(What you need to do): Restate word for word the lines below from the one that has "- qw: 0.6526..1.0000" through the one that has "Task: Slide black", keeping both and dropping all pictures.
══════
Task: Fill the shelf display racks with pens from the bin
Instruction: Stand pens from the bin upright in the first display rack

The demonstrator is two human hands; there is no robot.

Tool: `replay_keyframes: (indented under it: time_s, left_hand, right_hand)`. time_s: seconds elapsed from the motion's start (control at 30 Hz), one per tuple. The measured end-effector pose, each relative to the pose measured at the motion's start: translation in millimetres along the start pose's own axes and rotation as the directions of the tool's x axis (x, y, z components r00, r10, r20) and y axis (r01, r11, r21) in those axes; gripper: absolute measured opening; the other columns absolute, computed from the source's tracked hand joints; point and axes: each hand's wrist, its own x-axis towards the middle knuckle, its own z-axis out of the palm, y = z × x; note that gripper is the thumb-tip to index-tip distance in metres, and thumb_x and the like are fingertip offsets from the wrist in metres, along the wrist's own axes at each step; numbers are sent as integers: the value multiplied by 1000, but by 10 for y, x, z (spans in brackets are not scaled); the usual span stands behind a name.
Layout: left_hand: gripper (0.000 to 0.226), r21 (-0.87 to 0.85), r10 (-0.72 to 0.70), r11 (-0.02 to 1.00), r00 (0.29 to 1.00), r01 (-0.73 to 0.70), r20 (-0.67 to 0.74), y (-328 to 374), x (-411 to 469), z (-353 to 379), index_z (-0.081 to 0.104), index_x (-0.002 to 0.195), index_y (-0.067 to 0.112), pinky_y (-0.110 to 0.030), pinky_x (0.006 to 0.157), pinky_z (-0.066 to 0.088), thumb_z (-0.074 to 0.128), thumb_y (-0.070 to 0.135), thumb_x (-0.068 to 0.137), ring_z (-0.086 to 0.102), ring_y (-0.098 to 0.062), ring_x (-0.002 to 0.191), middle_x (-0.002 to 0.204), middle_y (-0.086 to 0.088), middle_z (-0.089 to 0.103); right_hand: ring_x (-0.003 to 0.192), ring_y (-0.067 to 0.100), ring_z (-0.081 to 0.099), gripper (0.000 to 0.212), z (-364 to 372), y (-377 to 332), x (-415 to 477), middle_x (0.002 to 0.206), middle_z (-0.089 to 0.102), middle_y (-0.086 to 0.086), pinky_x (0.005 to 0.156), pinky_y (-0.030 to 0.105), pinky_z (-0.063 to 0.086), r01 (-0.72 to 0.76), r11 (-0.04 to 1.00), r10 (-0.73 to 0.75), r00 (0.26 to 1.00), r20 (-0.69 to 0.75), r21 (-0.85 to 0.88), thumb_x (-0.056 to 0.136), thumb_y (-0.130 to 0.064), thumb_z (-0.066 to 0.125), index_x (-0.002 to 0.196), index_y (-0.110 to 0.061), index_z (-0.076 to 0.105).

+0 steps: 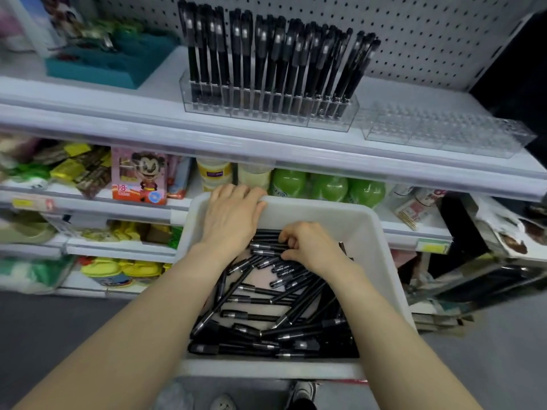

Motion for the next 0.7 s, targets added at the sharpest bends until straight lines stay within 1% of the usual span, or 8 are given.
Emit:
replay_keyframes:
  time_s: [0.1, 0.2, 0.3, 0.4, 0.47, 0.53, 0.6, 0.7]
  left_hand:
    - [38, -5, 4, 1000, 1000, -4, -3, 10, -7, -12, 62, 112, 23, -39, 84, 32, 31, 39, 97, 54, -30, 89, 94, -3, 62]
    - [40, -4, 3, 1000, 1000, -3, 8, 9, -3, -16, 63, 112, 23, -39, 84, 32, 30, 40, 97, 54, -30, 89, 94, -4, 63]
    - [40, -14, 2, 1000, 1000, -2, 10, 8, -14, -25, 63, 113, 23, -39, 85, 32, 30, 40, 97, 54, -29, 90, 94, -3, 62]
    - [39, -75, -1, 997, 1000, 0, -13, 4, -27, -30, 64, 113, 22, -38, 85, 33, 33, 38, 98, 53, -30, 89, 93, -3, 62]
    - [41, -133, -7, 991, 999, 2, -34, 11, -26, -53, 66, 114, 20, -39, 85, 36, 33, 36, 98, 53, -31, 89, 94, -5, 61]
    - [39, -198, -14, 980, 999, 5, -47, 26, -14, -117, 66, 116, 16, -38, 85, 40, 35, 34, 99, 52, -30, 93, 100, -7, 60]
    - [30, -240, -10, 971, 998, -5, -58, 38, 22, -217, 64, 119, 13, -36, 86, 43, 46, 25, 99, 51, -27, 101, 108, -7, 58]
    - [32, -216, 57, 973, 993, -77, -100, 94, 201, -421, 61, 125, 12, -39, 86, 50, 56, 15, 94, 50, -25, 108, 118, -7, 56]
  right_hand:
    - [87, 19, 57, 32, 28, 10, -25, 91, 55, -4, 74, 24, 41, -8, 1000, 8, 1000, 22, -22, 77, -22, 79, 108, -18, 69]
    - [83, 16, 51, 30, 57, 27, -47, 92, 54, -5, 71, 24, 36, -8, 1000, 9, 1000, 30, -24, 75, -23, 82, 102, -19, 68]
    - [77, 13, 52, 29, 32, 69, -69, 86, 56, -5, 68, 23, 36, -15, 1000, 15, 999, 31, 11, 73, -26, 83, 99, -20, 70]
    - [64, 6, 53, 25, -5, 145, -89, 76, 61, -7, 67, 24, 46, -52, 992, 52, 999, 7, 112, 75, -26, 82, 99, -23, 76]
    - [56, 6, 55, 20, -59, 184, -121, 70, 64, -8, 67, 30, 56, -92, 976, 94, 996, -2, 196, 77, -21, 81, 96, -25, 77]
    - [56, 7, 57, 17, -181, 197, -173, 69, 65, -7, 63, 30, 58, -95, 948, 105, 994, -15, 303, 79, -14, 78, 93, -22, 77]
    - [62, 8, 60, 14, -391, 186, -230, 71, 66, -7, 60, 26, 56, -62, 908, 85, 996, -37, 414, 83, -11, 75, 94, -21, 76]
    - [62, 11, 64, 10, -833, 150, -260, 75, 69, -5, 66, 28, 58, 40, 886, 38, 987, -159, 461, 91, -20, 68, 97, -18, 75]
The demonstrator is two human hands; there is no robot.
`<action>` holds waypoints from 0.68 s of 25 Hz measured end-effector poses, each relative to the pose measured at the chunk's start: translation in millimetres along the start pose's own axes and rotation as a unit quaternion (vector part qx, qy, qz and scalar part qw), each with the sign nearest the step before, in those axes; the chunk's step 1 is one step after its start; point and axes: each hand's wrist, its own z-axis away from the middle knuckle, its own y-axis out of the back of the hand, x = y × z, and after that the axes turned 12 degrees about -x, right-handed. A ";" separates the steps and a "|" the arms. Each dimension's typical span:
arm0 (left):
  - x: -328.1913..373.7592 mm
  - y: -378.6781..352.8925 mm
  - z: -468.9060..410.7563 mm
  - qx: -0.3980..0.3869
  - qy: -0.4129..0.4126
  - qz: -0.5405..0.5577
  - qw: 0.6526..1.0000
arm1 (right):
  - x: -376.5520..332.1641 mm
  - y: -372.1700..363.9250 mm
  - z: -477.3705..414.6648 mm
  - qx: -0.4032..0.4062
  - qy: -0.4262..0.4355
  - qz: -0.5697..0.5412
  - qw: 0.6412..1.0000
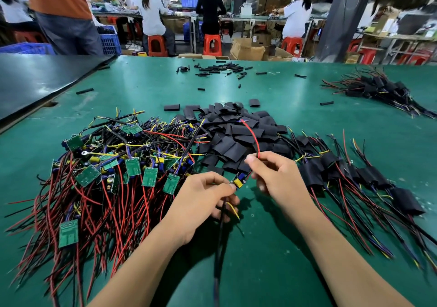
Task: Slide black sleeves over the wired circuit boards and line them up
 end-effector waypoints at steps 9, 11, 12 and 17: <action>3.3 0.8 1.8 -0.034 0.006 0.004 0.999 | -9.1 1.1 0.1 -0.073 -0.039 -0.146 0.986; 2.6 -2.8 2.6 0.010 -0.024 -0.107 0.994 | -10.6 2.0 2.0 -0.104 -0.030 -0.147 0.983; 2.4 -5.1 3.4 0.021 -0.046 -0.150 0.987 | -11.0 1.4 3.2 -0.121 -0.024 -0.147 0.981; 7.1 -6.4 6.3 -0.008 -0.044 -0.153 0.987 | -10.9 -1.4 1.7 -0.050 0.007 -0.137 0.989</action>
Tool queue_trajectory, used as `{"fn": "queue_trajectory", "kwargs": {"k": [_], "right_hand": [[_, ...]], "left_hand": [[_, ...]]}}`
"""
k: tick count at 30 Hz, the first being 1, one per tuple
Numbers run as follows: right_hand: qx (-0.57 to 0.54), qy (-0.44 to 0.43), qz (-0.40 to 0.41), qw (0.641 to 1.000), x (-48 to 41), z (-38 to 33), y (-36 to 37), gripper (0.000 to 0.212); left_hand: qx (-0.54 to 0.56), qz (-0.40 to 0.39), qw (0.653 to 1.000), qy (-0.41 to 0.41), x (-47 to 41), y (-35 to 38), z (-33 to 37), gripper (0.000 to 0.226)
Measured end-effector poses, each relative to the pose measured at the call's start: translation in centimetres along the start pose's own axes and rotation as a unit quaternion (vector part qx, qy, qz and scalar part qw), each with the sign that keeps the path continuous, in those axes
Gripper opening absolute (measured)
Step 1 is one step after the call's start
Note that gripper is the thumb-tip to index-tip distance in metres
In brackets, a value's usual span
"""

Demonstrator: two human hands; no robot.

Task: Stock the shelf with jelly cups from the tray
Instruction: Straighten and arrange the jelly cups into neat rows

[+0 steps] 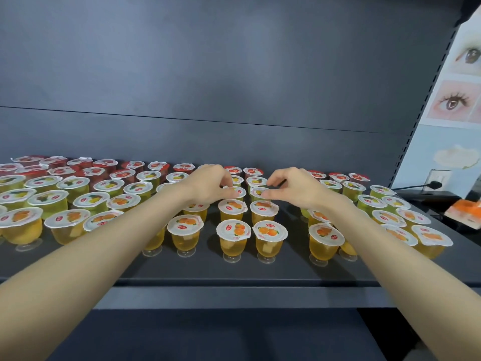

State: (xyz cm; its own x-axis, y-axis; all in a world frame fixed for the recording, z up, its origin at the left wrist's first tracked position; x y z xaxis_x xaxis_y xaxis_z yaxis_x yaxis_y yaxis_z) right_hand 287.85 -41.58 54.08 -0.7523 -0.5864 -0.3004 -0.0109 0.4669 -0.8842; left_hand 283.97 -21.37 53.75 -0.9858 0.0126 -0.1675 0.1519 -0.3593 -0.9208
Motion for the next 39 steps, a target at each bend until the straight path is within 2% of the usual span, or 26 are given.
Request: {"fn": "queue_trajectory", "kwargs": {"k": [8,15,22,26,29,33,39], "right_hand": [[0.014,0.01,-0.059,0.998,-3.1,1.5,1.4,0.041],[-0.012,-0.004,-0.068,0.998,-3.5,2.1,1.7,0.027],[0.003,-0.005,-0.064,0.998,-3.1,1.6,1.6,0.03],[0.064,-0.002,-0.01,0.998,-1.5,0.3,0.1,0.033],[0.128,0.002,0.044,0.991,0.5,-0.8,-1.7,0.034],[0.172,0.022,0.113,0.978,4.7,-1.6,-4.1,0.037],[0.179,0.029,0.115,0.977,9.0,1.2,-6.7,0.038]], "left_hand": [[-0.016,-0.034,0.999,-0.034,-3.3,0.7,0.1,0.045],[-0.018,-0.043,0.998,-0.028,-3.8,1.4,-0.4,0.038],[-0.039,-0.03,0.998,-0.026,-3.3,1.2,-0.5,0.041],[-0.063,0.016,0.998,-0.007,-1.6,-0.2,0.2,0.04],[-0.105,0.089,0.99,0.04,0.4,-1.8,1.9,0.037],[-0.085,0.173,0.974,0.115,2.7,-2.9,5.0,0.036],[-0.098,0.196,0.962,0.162,4.4,-0.8,9.6,0.038]]}}
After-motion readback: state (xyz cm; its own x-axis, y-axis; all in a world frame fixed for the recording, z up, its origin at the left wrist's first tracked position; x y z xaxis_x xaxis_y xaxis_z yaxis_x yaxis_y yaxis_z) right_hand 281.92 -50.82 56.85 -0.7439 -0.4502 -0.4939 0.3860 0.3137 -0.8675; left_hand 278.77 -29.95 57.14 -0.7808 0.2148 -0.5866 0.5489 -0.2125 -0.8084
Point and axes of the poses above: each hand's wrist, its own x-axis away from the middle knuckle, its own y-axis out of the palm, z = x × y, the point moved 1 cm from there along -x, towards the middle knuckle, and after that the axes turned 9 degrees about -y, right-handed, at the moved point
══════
(Result of the exercise):
  - qw: 0.6526..1.0000
arm1 (right):
  - x: -376.5520..332.1641 mm
  - y: -372.1700..363.9250 mm
  - z: -477.3705..414.6648 mm
  - qx: -0.4032..0.4062
  - qy: -0.4262..0.4355
  - qz: -0.5697..0.5412
  - qw: 0.6412..1.0000
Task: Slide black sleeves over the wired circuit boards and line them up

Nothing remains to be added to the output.